Different Ways to Get Out of Debt
If you’ve got a debt problem, whether it’s big or small and you want to get out of your current situation, the first thing to do is acknowledge your situation and face it instead of sweeping it under the rug and being uninformed about it.
Debt can often be a draining thing. It can make you feel helpless, drained and honestly, a little lost as to what to do in order to get out of it.
Although it might seem daunting, one thing to be aware of at all times, no matter how bad your situation gets, is that there’s always a way out.
How to get out of debt
Cut extra expenses and stop eating out
This is a difficult one. Especially when you’re young or even have kids of your own.

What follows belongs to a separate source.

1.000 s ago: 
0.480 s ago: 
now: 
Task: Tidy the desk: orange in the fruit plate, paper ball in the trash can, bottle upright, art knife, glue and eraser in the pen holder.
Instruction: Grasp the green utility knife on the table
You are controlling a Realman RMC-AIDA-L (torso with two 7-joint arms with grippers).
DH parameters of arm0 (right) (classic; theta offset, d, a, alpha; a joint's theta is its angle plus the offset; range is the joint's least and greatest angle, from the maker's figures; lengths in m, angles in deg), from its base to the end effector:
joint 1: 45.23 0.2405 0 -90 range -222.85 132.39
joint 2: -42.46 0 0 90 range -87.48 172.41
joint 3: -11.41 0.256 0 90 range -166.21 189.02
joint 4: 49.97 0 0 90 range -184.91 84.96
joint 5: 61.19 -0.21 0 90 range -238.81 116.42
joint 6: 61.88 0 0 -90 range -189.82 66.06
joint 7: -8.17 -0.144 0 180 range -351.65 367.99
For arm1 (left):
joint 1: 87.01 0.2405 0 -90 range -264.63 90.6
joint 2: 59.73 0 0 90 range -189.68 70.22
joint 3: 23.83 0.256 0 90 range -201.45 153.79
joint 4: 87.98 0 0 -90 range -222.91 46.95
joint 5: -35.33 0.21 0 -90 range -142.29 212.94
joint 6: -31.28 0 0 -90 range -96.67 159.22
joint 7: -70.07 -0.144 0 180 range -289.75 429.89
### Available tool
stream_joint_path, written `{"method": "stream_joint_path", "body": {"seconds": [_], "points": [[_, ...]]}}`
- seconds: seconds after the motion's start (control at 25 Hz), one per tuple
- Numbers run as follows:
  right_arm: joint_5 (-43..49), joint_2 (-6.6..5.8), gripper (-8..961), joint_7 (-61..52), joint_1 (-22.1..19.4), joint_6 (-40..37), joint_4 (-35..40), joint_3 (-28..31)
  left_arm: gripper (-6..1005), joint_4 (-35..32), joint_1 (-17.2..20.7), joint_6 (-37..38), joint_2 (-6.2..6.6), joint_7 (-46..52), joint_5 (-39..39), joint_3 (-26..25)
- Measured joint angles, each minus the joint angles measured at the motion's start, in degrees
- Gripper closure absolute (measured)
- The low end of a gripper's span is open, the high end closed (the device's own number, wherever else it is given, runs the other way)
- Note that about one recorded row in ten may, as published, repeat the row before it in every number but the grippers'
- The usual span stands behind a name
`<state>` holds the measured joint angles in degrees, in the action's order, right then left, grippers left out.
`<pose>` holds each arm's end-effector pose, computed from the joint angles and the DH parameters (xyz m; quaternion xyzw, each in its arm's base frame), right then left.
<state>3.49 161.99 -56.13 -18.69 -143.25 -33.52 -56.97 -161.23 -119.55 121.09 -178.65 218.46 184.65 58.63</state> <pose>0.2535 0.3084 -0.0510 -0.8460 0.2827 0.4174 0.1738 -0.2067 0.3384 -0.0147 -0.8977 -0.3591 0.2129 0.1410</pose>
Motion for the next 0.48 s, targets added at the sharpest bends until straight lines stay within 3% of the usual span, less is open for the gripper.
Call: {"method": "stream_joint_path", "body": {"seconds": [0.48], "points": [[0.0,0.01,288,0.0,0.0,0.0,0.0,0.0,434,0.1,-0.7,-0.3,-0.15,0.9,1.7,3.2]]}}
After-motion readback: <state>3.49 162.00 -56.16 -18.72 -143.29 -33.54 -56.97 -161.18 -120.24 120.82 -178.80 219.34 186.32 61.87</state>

While staying at home every night or packing lunch every day to work seems like no fun at all, it could possibly save you a lot of money.

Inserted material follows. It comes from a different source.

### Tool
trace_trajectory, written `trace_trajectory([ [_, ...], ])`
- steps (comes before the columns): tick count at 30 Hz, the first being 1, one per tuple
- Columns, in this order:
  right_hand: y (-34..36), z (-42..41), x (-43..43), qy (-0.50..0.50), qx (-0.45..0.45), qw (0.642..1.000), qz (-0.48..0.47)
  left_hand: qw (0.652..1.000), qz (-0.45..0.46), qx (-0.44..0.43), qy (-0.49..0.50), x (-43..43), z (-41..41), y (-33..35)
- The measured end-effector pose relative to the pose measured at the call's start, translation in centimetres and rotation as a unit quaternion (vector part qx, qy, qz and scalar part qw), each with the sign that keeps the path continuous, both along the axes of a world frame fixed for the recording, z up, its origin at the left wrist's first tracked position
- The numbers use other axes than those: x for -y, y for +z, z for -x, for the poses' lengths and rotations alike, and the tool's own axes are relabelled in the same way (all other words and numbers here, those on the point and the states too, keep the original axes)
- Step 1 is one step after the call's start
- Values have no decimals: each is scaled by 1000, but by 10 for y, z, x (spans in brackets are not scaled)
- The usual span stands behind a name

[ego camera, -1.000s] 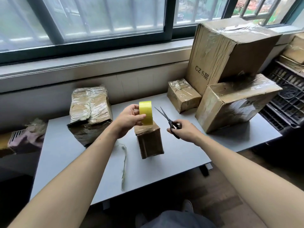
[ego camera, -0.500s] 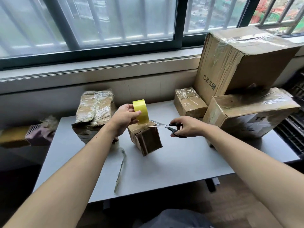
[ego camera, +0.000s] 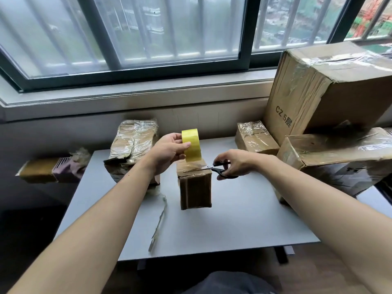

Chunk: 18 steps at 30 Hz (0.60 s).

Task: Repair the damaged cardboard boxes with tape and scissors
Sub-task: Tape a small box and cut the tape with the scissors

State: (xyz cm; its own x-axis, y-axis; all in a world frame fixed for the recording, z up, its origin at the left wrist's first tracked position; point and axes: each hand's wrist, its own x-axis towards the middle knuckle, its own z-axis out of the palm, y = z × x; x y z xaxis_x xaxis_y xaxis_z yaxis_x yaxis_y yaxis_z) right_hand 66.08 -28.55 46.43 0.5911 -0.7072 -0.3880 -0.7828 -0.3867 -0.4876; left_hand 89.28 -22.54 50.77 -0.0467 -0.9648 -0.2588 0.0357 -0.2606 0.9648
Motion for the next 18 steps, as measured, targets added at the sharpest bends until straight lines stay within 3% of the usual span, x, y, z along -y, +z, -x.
trace_trajectory([
  [18, -16, -8, -18, -79, 76, 994, 2, 1000, -7, -29, -3, 3, -9, -1],
])
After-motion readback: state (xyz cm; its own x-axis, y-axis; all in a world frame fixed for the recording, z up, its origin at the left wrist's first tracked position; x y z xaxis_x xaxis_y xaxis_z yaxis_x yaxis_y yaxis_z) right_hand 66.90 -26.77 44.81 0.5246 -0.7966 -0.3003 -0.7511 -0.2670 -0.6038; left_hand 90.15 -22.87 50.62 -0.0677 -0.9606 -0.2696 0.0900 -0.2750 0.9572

Why not calculate the total amount you spent on takeout and restaurants in the last month? You’ll be astonished as to how much money you could’ve used towards your existing debt.
Cut your cable
Ever heard of the internet? While cutting your cable and switching to watching your favourite shows online could potentially save you hundreds each month. You’re welcome.
Stop buying coffee
Or just about any takeout drink for that matter. Imagine spending R30 on coffee a day, 5 days a week for a month. That’s R600 a month and even worse, R7200 a year. Definitely worth breaking up with your favourite barista.

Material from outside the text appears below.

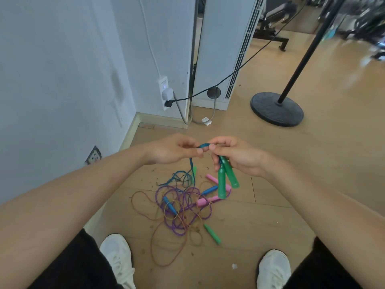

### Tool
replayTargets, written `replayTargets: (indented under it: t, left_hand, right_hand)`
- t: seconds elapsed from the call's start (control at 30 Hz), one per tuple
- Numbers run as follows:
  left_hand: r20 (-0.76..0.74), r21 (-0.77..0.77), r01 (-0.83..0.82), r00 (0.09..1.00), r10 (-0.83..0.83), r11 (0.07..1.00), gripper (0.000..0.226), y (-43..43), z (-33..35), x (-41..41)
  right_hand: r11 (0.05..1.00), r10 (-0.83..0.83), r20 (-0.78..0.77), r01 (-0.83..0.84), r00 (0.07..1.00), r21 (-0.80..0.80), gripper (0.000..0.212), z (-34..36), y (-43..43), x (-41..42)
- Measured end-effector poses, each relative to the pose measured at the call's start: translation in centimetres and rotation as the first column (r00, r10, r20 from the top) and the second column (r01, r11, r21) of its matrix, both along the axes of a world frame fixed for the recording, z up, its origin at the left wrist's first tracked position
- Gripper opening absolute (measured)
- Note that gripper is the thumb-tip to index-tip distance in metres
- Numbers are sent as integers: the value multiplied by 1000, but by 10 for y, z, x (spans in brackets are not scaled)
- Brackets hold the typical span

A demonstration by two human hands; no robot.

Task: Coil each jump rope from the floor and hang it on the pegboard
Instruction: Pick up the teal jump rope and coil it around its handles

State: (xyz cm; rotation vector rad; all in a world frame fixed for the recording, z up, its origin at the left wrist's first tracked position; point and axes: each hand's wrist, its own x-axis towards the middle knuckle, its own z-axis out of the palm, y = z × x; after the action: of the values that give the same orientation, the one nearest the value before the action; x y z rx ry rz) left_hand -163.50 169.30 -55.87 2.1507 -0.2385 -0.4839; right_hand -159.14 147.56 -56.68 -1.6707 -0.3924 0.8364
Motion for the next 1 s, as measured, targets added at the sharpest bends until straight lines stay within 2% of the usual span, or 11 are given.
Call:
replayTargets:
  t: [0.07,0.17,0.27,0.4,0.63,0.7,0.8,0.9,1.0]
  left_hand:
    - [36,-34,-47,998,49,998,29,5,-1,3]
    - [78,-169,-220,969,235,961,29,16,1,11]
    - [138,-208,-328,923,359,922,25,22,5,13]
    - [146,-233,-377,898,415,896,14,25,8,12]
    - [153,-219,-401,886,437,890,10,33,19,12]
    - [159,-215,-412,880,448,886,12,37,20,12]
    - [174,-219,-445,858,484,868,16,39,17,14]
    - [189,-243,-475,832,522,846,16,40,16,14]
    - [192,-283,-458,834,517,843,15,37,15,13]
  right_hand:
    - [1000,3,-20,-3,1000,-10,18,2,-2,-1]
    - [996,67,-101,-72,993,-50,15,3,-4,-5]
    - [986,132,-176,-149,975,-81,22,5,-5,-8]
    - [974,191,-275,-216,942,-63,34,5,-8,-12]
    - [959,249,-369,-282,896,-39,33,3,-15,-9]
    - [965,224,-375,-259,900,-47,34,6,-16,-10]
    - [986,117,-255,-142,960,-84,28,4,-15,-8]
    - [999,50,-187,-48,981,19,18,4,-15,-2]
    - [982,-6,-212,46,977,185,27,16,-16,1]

Spend money on food once a week
This might seem daunting to some, but why not finish your shopping in one go and buy everything you need for the week in one day, while vouching not to buy on any other day of the week. You could save tons of money by doing this. What’s more is, if you put a budget on it, you’ll be paying off your debt in no time.
Say no to going out all the time
We’re not saying, stay indoors and don’t have fun ever again, but limit your spending activities and also, be mindful about how much you spend on it. Chances are, you could be doing something fun for a lot cheaper.